+++ Information provided +++
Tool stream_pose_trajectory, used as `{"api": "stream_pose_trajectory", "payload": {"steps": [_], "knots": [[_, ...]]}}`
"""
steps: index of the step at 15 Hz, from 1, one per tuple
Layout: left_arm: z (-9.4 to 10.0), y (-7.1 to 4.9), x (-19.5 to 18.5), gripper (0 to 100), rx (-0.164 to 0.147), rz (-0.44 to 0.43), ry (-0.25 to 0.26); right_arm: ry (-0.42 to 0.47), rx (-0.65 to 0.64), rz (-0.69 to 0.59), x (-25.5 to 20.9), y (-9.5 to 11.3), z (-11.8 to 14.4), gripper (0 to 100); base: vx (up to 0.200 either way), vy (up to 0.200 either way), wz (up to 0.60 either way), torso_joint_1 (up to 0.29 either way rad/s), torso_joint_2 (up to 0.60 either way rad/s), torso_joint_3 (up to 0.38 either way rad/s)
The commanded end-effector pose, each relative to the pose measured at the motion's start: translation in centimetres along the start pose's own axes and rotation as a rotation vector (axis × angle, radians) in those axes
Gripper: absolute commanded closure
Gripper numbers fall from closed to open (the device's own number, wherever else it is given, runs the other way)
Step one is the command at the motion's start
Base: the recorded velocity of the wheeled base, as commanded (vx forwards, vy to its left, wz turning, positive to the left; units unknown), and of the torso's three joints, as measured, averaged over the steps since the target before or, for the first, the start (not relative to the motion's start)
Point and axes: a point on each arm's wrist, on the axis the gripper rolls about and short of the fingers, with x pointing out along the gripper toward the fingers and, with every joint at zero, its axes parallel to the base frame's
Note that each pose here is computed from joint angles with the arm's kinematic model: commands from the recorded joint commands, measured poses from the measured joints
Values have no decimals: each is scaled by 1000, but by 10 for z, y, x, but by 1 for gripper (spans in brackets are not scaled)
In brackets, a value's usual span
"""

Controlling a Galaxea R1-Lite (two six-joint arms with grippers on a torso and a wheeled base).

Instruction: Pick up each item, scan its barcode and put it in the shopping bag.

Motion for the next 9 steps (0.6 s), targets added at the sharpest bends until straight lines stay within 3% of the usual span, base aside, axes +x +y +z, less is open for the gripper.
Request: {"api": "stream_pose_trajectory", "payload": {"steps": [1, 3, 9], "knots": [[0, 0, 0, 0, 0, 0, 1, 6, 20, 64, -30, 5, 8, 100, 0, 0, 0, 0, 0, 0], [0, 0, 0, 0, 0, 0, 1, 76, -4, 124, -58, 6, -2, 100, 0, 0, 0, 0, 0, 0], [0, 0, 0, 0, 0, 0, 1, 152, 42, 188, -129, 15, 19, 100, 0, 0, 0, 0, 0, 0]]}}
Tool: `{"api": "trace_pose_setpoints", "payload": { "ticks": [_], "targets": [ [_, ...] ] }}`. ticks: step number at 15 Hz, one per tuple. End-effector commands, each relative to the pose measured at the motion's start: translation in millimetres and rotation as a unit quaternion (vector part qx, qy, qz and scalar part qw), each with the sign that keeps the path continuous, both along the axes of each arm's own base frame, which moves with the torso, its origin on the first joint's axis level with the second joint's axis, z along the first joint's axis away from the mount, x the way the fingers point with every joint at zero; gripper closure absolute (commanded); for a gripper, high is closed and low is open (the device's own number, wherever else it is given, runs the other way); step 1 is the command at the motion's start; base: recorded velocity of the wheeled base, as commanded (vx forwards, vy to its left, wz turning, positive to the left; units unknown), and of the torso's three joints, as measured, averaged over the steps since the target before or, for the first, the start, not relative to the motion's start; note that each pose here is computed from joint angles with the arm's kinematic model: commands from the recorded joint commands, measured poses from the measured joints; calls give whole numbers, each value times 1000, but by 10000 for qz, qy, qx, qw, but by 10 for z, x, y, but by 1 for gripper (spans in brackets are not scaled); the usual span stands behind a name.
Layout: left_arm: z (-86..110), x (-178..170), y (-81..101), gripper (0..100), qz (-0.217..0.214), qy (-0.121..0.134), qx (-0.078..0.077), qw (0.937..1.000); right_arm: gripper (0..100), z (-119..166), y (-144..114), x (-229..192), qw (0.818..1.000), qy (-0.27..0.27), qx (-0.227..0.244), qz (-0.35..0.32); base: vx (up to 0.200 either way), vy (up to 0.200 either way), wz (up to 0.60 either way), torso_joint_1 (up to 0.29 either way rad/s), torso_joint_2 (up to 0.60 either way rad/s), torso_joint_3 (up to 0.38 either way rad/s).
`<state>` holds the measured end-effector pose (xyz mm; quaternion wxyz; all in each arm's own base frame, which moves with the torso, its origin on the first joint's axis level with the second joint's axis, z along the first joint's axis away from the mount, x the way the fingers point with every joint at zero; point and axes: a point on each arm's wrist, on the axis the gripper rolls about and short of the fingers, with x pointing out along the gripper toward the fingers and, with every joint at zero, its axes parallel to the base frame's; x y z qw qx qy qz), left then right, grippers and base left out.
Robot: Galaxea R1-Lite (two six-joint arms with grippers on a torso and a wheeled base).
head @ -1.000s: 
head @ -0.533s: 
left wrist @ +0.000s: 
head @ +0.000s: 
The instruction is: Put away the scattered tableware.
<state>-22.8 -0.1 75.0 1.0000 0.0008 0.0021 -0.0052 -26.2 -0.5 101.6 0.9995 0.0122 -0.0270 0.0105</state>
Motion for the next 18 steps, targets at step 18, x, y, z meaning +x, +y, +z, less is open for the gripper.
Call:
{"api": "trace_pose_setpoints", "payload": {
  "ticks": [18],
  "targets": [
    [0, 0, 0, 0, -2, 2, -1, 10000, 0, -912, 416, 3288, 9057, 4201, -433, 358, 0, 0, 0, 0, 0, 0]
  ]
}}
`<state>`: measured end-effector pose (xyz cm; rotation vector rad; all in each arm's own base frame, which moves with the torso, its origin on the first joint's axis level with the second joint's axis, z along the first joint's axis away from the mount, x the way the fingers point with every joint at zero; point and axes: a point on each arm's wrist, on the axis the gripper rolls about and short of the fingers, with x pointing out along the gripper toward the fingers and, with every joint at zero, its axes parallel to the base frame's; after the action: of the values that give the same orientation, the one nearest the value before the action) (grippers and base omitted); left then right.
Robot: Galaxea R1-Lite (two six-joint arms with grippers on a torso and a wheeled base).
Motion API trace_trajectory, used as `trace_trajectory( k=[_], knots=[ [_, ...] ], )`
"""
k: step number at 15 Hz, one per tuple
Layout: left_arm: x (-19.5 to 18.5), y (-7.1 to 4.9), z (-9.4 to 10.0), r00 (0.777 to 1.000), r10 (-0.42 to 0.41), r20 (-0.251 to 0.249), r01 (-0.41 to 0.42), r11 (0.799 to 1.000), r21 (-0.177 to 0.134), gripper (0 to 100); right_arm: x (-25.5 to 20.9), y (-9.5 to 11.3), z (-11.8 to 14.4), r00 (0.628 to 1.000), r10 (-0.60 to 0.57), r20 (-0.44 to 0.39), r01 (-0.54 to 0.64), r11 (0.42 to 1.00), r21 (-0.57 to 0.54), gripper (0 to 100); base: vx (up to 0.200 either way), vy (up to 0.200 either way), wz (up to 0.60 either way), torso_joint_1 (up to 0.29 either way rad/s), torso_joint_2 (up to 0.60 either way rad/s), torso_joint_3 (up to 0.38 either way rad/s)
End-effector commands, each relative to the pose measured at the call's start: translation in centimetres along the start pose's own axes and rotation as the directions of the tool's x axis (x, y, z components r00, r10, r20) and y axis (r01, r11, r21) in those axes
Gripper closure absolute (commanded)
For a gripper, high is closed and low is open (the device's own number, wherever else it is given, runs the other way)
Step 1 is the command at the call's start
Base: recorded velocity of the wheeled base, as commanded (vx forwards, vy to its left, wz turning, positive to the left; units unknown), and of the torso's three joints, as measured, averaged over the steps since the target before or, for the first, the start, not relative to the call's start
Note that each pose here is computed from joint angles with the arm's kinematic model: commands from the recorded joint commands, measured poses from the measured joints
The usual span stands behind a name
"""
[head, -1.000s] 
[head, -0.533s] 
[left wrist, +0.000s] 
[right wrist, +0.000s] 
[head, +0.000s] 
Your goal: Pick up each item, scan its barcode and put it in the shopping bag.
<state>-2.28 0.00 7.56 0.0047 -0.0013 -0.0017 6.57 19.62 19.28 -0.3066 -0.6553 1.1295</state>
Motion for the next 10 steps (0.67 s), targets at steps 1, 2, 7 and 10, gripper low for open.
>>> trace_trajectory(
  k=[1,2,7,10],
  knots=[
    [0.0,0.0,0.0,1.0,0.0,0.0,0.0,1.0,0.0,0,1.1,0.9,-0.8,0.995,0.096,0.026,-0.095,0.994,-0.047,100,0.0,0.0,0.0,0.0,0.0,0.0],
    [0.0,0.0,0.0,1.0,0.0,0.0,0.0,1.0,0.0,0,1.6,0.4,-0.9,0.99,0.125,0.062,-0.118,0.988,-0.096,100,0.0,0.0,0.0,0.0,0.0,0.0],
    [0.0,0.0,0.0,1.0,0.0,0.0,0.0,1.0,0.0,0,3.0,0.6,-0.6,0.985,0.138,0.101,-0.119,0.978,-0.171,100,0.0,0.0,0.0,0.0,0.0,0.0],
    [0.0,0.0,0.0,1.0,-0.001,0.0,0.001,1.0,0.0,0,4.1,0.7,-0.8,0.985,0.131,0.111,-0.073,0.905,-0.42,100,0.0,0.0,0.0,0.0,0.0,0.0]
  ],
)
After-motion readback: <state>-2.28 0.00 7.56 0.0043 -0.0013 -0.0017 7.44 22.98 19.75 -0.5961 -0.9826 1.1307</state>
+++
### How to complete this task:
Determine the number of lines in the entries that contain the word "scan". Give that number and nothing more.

### Solution to this problem:
2